New technology in the past decade had developed quicker then in any other era. Big clunky cellular phones had been replaced with all-in-one smartphones that combine the technology of other electronic devices in a sleek, inconspicuous device. The movement to create smaller, more user-friendly devices was most likely attributed by the release of Apple’s iPhone in 2007. Banking on the innovations of smartphones, tablets hit the scene to revolutionize mobile computing. Now which other device would dominate this market but Apple’s iPad released in 2010. Now for an odd fact, Apple was also the pioneers in the creation of tablets with their Apple Newton.
It’s no surprise that people love their mobile devices. Nobody honestly say that they’d prefer the old clunky devices over the new sleek and shiny devices. Well, nobody but comic artists it would seem. Cartoonist Tom Pappalardo realized that drawing newfangled devices presented new problems for explaining what was happening in comic panels. “As devices get smaller and feature less exterior detail, more overt context and visual cues need to be provided by the artist/writer to explain what the device is,” Pappalardo says.

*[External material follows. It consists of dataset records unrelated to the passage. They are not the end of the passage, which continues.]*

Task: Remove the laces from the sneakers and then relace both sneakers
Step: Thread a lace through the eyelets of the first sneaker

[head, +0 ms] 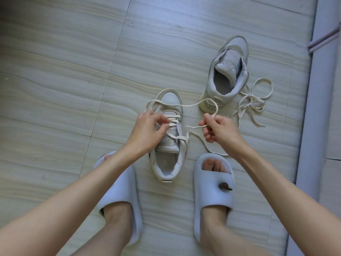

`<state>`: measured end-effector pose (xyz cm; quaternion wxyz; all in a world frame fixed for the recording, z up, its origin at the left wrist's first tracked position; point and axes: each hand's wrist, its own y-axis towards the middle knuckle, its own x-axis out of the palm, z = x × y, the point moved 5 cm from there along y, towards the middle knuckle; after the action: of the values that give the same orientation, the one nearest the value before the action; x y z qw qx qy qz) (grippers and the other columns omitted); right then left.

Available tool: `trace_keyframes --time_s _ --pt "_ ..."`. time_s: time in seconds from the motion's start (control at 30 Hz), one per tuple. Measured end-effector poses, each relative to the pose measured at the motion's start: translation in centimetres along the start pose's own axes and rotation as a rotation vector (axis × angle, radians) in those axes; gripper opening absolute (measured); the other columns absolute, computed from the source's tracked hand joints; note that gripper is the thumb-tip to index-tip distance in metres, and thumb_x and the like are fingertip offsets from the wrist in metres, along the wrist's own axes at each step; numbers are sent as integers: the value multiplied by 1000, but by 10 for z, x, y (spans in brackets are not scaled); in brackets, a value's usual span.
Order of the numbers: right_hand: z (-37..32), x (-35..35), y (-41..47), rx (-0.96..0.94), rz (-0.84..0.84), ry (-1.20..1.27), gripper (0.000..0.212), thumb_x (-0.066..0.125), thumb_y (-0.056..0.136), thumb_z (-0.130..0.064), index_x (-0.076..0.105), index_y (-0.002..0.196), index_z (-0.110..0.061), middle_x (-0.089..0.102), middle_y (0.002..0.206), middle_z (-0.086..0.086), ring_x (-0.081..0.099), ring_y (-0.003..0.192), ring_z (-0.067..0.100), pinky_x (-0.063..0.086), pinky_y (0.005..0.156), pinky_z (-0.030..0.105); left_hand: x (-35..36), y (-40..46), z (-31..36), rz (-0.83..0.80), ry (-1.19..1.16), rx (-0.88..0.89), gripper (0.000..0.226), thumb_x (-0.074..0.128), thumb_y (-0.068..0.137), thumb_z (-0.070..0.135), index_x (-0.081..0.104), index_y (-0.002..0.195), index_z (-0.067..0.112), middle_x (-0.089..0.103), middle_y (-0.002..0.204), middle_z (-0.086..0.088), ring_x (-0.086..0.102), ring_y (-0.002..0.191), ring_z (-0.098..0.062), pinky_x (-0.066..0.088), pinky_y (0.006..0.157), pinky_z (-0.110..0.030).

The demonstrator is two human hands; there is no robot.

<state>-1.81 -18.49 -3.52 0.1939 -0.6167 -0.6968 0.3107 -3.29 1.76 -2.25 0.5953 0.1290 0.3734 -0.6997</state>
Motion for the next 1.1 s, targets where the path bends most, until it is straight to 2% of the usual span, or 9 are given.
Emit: trace_keyframes --time_s 0.1,0.2,0.3,0.43,0.5,0.63,0.93,1.1 --pt "-4 11 4 -13 -63 -3 20 61 90 -14 56 73 -7 52 43 -7 44 39 7 36 40 15 8 2 2 -62 48 13 14 61 88 22 71 97 19 50 91 -1 40 97 -16 25 81 -18" --pt "-3 16 8 -6 -67 -74 19 68 84 -6 53 72 -9 55 49 -2 49 40 6 40 42 15 14 4 7 -55 65 16 13 62 87 22 72 94 20 48 87 0 42 95 -18 25 81 -20" --pt "2 19 11 19 -104 -136 21 68 83 -1 51 71 -10 57 57 4 54 45 7 45 46 17 23 3 7 -80 110 5 16 63 86 22 71 99 19 47 91 0 45 102 -23 26 84 -20" --pt "8 19 14 30 -134 -278 4 64 85 -3 64 88 -4 58 62 2 53 48 4 47 51 16 26 2 5 -79 120 -9 18 63 85 23 69 102 20 44 92 3 44 106 -24 26 85 -20" --pt "8 18 16 11 -137 -355 4 64 86 -5 68 87 -6 58 61 -1 53 50 3 45 53 16 26 3 6 -80 113 -12 18 63 85 23 70 102 20 44 92 3 44 106 -23 27 85 -20" --pt "5 20 19 -29 -109 -422 13 65 85 -11 64 73 -15 57 60 0 51 56 10 45 60 24 25 4 5 -79 109 -6 17 63 85 23 71 100 21 46 90 3 45 103 -23 29 84 -22" --pt "2 35 20 -71 -175 -530 12 61 85 -12 67 74 -13 59 64 3 51 62 13 46 65 32 25 5 6 -65 117 16 15 63 85 24 70 98 19 46 89 4 46 103 -21 37 87 -28" --pt "2 38 20 -50 -133 -480 17 63 85 -12 63 69 -17 61 63 1 55 57 11 49 64 28 25 7 6 -78 113 32 6 64 84 26 63 81 21 45 87 4 47 96 -17 40 84 -30"
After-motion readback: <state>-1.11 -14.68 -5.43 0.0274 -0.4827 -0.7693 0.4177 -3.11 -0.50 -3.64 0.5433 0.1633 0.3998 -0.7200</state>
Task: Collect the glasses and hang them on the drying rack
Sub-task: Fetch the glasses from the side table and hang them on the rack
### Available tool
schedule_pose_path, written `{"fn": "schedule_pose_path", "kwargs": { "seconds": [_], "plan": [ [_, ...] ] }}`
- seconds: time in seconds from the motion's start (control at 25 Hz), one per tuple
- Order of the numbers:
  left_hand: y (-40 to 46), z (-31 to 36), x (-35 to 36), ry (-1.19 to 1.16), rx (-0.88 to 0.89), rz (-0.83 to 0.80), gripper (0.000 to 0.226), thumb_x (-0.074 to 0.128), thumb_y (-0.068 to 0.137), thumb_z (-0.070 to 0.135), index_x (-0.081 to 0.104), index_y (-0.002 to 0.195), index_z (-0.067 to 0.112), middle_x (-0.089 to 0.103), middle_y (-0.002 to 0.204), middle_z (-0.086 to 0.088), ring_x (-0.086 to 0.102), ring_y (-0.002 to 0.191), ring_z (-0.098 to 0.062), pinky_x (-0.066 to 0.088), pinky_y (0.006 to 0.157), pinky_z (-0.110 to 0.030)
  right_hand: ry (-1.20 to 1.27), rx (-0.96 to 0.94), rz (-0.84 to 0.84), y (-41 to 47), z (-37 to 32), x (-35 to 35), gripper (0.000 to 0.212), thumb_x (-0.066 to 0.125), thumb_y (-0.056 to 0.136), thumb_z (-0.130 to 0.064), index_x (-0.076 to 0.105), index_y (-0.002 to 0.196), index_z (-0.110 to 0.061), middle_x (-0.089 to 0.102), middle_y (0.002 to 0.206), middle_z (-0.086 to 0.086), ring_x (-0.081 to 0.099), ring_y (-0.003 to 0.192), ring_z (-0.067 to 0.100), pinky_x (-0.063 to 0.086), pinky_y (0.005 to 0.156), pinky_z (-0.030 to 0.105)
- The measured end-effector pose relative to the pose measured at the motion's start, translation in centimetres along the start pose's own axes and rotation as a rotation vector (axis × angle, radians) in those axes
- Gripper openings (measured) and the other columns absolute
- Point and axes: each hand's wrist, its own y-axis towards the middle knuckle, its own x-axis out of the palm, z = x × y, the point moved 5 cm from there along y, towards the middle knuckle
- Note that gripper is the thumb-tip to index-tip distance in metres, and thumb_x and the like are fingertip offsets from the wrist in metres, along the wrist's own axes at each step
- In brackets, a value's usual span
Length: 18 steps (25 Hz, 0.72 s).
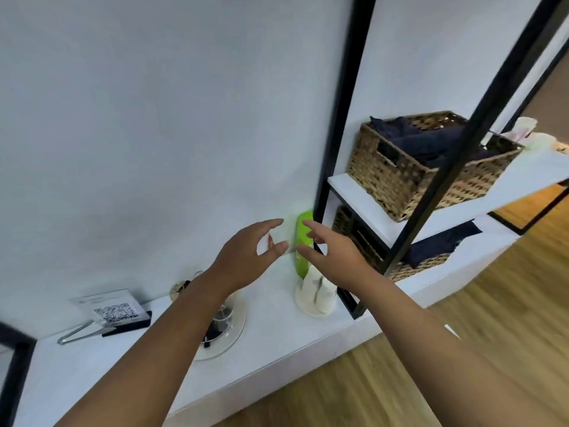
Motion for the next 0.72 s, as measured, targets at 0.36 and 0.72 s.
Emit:
{"fn": "schedule_pose_path", "kwargs": {
  "seconds": [0.36, 0.72],
  "plan": [
    [-2.3, 21.2, 10.3, -0.077, 0.303, -0.167, 0.055, 0.063, 0.097, 0.054, 0.052, 0.149, 0.040, 0.055, 0.148, 0.020, 0.050, 0.135, 0.002, 0.042, 0.112, -0.030, 0.016, 0.110, 0.344, -18.9, 5.7, -19.4, 0.064, 0.067, 0.096, -0.051, 0.044, 0.155, -0.039, 0.062, 0.139, -0.008, 0.057, 0.128, 0.012, 0.047, 0.101, 0.030],
    [-6.7, 42.6, 26.1, -0.171, 0.601, -0.461, 0.058, 0.061, 0.096, 0.060, 0.047, 0.150, 0.044, 0.053, 0.150, 0.017, 0.050, 0.135, -0.004, 0.046, 0.110, -0.034, -0.117, 0.392, 0.695, -42.3, 12.9, -34.2, 0.070, 0.067, 0.094, -0.054, 0.040, 0.157, -0.037, 0.060, 0.145, -0.005, 0.056, 0.132, 0.015, 0.048, 0.104, 0.034]
  ]
}}
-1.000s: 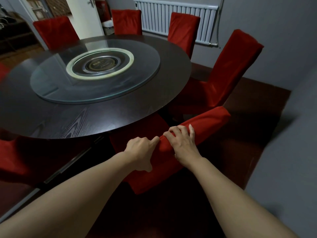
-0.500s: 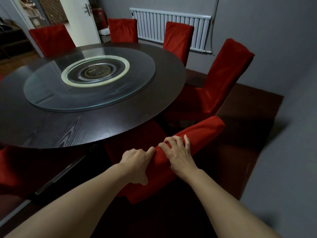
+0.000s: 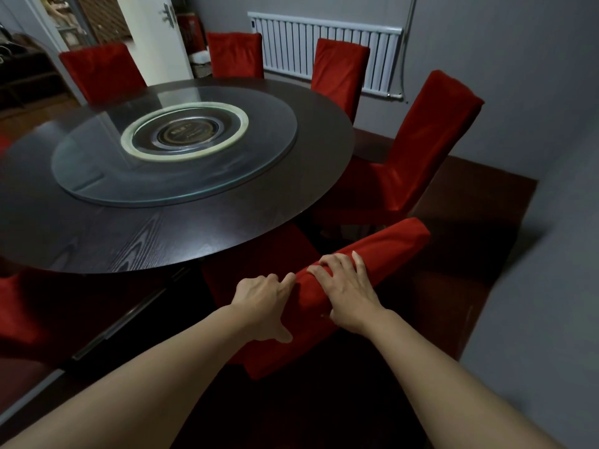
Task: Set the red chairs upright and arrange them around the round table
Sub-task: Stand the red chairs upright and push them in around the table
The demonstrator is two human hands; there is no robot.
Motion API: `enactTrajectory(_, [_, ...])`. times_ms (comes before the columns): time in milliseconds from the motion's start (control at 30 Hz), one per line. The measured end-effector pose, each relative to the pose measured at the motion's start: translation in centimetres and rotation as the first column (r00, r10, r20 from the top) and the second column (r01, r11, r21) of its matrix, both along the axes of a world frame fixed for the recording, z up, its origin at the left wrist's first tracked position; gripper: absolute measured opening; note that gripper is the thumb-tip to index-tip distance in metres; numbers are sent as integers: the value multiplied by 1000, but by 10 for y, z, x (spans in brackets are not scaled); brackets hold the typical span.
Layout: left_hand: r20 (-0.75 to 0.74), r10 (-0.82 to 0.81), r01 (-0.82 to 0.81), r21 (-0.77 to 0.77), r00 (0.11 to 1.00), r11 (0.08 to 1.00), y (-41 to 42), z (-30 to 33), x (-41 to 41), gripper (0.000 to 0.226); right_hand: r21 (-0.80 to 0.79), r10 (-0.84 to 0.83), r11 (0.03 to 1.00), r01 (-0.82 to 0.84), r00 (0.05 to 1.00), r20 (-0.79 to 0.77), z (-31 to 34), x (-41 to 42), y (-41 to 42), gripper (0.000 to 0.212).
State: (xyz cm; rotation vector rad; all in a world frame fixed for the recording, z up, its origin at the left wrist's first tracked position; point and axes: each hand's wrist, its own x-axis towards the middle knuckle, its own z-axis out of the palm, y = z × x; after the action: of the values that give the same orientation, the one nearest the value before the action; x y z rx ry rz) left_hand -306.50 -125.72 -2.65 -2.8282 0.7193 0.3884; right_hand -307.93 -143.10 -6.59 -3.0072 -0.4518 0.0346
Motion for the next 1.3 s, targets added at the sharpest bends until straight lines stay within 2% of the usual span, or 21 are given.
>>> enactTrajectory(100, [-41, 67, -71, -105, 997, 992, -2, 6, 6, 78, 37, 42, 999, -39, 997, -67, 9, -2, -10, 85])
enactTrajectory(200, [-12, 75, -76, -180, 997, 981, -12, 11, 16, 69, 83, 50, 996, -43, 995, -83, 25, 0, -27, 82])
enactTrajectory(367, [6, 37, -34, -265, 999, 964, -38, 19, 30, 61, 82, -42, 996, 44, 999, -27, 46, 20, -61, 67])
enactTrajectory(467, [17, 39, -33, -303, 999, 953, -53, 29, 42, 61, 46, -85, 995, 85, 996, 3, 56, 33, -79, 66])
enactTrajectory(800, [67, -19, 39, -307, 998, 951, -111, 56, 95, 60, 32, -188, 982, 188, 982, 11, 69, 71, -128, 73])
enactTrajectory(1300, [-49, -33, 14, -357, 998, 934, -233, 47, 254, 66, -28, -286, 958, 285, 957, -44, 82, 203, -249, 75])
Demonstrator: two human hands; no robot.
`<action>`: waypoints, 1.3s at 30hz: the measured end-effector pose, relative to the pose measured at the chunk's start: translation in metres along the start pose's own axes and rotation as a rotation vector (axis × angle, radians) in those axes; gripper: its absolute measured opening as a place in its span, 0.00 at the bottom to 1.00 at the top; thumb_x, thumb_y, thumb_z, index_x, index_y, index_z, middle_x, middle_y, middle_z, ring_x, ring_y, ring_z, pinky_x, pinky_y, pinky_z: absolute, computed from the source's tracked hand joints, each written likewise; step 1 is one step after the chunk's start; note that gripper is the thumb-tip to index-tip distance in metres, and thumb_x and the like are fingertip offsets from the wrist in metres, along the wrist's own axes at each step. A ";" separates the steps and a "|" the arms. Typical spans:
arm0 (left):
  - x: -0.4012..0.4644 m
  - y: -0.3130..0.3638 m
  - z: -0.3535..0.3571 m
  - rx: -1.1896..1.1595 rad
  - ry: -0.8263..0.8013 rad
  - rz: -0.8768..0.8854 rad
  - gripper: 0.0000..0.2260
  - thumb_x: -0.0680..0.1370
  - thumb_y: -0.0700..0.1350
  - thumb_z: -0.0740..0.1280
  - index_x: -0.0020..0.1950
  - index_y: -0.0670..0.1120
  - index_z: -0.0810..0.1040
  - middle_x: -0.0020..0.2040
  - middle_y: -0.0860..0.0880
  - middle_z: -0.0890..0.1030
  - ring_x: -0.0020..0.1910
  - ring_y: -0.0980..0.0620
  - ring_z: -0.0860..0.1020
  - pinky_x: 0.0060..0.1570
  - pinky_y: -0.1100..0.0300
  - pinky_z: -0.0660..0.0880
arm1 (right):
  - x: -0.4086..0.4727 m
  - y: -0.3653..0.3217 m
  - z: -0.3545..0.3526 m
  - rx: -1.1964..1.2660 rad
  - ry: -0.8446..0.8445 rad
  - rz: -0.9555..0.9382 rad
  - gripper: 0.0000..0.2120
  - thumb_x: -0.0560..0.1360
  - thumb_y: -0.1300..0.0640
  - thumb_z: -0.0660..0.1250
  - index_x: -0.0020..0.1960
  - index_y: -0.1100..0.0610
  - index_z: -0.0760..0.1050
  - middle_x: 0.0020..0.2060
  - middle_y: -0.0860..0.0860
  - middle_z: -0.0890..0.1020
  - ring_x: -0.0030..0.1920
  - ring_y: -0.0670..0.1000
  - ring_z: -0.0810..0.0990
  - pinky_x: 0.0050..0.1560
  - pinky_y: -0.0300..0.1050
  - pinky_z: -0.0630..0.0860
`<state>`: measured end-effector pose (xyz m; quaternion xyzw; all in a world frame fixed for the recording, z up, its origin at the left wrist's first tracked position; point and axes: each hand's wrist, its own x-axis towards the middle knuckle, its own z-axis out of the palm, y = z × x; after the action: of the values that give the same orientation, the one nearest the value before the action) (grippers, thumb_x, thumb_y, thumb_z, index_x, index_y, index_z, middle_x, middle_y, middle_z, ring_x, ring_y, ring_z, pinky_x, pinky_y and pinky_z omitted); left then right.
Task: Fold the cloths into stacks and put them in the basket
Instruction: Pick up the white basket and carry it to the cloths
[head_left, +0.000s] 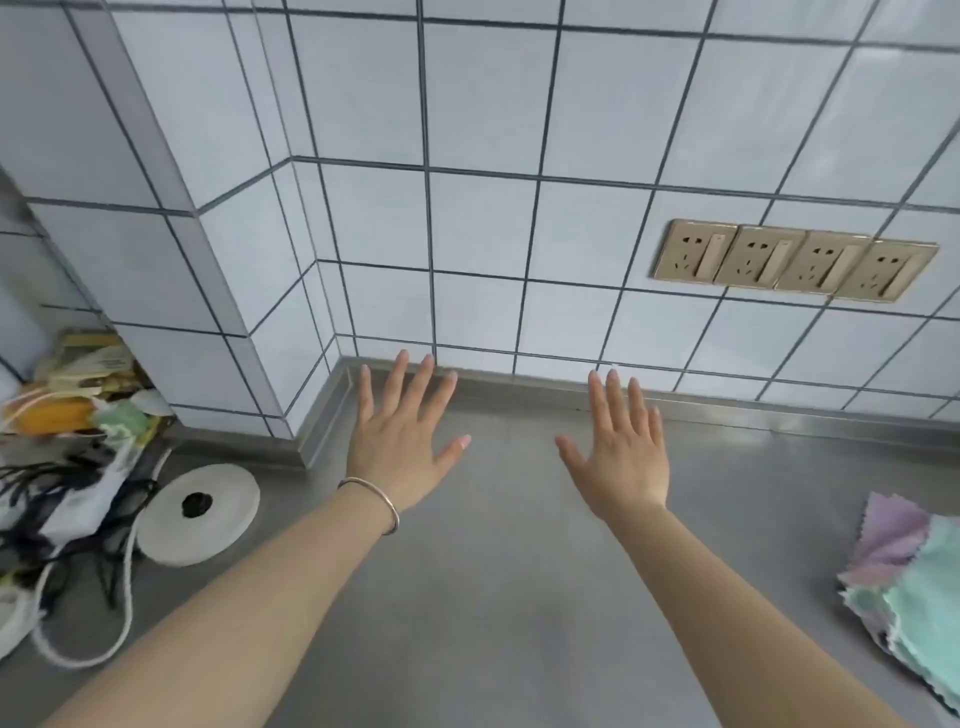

He grabbed a sketchpad and started to collect his thoughts. What resulted was a series of panels he put in a blog post titled “Cartooning vs. Technology: How Steve Jobs Ruined Comics.” Throughout, he addresses an interesting problem. In a medium built entirely around flat visuals, it is pretty hard to figure out how one square slab (an iPhone) can be differentiated from another (an electric shaver).